Entries in scalability (11)

Saturday
Jul092011

Scale Planning and the AKF Scale Cube

There are a lot of ways to draw diagrams for availability and scalability.  I use different ones for different purposes all the time.  However, when I was reading the Art of Scalability by AKF partners I ran across a nice compound diagram they call the AKF Scale Cube which helps simplify the explanation of the multi-dimensional nature of scalability issues in complex web application scenarios.  

I’ve been using this visualization model to help me explain how things fit together in both technical and business discussions.  It comes in very handy I must say.

Most recent I’ve been using it to describe a gnarly distributed application I’m working on for a client.  What follows is a generalized version of a functional use and some discussion of a compound view of ones I have created for clients of mine.
 


Some base-line definitions are in order if you haven’t read the book mentioned above.

X-Axis - Horizontal Scalability, Clones, Scale Out.  These are terms often associated with the X-Axis.  In the case of this graph, day you build a data processor then make 10 copies of it.  Well, that’s scaling to 10 units on the x-axis in this graph.  Depending on your application, this can help you increase your capacity; but not always!

Y-Axis - I’ve called this axis functional decomposition for a long time.  It can be thought of as breaking the application down from a monolithic single instance into discreet stand-alone parts.  I have some examples that are a bit of mix from various projects I’ve worked on in the past here.

Z-Axis - This is the tricky one for most folks.  This is what people might call sharding, partitioning, etc.  Keep in mind, I’m not only talking about a database here.  I’m talking about an entire complex multi-faceted distributed highly-available web application.

0,0,0 - The intersection of all three axis or 0,0,0.  This is what some would call an all-in-one server.  It’s often used for proof of concept for for launching without a care in the world for future growth needs.  There’s nothing wrong with it as long as you understand the limitations and technical debt associated with the approach.

Z-Axis Item Explanations

Client - Assuming this is a multi-tentant application you may want to shard your application by client such that each client or group of clients is assigned somehow to a specific cluster of nodes.

Geography - Assuming you’d like to have built in DRBC and your applciation is capable of surviving being split up into many pieces then you could end up sharding your application by data center and broader geographies such as city, state, country.

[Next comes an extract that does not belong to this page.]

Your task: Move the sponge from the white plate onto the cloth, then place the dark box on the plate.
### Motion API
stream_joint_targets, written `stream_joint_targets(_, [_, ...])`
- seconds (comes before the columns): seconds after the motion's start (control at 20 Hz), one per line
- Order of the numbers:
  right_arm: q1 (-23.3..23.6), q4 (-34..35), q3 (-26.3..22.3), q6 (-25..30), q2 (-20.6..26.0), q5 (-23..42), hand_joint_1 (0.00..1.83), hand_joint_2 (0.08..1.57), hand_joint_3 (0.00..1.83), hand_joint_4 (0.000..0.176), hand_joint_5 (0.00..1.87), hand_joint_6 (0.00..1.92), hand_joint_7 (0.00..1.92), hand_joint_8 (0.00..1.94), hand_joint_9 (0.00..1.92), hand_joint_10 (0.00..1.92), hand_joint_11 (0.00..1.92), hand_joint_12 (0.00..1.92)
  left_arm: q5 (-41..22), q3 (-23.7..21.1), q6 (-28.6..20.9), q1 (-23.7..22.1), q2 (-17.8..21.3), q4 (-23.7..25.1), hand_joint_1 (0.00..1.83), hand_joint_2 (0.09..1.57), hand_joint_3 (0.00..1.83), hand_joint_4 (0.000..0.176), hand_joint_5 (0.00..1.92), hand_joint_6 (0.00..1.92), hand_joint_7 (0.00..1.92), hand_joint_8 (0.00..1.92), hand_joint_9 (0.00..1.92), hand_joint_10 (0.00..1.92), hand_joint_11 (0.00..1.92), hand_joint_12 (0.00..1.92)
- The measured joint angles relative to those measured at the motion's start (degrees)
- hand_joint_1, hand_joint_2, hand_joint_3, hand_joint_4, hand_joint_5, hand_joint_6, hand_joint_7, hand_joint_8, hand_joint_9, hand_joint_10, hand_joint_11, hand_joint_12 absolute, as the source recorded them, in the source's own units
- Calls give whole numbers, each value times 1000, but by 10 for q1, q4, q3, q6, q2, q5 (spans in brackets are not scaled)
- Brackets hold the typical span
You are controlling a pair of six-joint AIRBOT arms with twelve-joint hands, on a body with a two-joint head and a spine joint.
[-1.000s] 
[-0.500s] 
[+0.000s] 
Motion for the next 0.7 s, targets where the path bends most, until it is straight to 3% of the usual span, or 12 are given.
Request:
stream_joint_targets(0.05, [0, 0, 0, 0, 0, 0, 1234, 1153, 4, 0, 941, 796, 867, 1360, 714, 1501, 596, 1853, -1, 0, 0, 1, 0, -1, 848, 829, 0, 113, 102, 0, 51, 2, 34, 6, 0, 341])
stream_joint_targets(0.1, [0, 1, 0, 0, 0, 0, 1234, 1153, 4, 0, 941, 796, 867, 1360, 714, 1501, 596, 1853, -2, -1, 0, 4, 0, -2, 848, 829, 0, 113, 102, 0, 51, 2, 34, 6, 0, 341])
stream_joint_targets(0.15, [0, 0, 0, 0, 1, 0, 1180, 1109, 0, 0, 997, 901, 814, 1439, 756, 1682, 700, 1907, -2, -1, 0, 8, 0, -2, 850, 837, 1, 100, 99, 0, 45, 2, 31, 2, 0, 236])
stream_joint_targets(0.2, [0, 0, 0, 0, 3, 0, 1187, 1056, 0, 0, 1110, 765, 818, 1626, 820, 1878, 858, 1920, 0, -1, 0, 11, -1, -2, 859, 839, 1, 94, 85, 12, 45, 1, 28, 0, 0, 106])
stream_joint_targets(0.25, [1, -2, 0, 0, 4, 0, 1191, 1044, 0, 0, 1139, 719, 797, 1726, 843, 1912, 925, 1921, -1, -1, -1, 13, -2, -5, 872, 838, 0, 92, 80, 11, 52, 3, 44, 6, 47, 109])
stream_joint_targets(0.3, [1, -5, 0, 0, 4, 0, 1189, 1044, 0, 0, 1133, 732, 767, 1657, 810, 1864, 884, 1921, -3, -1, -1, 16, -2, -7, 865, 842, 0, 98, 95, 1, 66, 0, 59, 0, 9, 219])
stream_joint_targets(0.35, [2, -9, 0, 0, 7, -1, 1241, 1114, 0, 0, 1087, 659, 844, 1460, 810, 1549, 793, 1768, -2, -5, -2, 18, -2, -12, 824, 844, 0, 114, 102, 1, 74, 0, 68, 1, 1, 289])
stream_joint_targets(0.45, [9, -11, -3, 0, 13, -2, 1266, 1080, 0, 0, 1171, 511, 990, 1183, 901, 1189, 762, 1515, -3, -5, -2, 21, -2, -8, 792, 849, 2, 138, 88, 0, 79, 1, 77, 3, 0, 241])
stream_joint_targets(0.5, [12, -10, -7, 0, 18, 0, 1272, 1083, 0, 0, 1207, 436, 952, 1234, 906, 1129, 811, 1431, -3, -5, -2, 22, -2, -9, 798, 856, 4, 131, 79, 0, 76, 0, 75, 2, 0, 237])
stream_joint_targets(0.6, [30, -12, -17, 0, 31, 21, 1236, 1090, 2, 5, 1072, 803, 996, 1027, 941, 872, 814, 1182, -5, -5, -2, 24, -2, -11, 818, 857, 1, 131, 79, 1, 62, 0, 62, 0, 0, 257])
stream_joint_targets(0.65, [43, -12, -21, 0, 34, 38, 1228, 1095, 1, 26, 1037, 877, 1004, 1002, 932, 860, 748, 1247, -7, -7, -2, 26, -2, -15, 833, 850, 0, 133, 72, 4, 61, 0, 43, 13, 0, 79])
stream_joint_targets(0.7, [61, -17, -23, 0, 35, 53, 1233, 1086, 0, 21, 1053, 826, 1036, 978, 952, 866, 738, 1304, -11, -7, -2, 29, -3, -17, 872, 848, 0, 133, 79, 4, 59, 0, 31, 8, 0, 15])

External Cloud - Using IaaS and PaaS resources outside of your own data centers.  For a refresher on IaaS and PaaS see the article I wrote, “Cloud Computing:  Get Your Head in the Clouds,” in 2008 that was heavily read over the years.

Internal Cloud - Using your own infrastructure resources BEHIND your own firewall to do whatever it is that your application does.  This doesn’t always have to be a cloud.  If you want to know what I think it takes to be a cloud then read the several articles I wrote over the years related to that topic.  I do set the bar pretty high though I’ve learned.

Purpose - You might want to simply partition along the Z-Axis by any generic purpose for various reasons.  I think of this a little bit like saying I want to put all widgets in data node 1 and all waggles in data node 2.  They’ll both fit in a single node but maybe I want to spread my risk around.  This one is a little nebulous but it can engender fun conversations about why things need to exist at all.

Shard Key - We see this all the time in traditional RDBMS style deployments and even in some of the newer tools in the NOSQL world.  It’s basically just some index of what node you put things one somewhere.  For those of you that had to deal with libraries before the internet you’ll remember the lovely card catalog.  It’s was nicely set up to help you figure out with shard of the library your book was close to.  Then, when you got there, good old dewey decimal system kicked in to take you the rest of the way.

Y-Axis Item Explanations

Data Processing - this could be some application that transforms data from one state to another.  For example, it might simply remove all the spaces in a document and replace them with dashes.  That’s a bit of a silly example, but just to make the point.

Data Aggregator - I’ve had to build project after project that needed one form or another of data aggregation.  So, just think of this as something that might consume and RSS feed and stick it in a database of some kind.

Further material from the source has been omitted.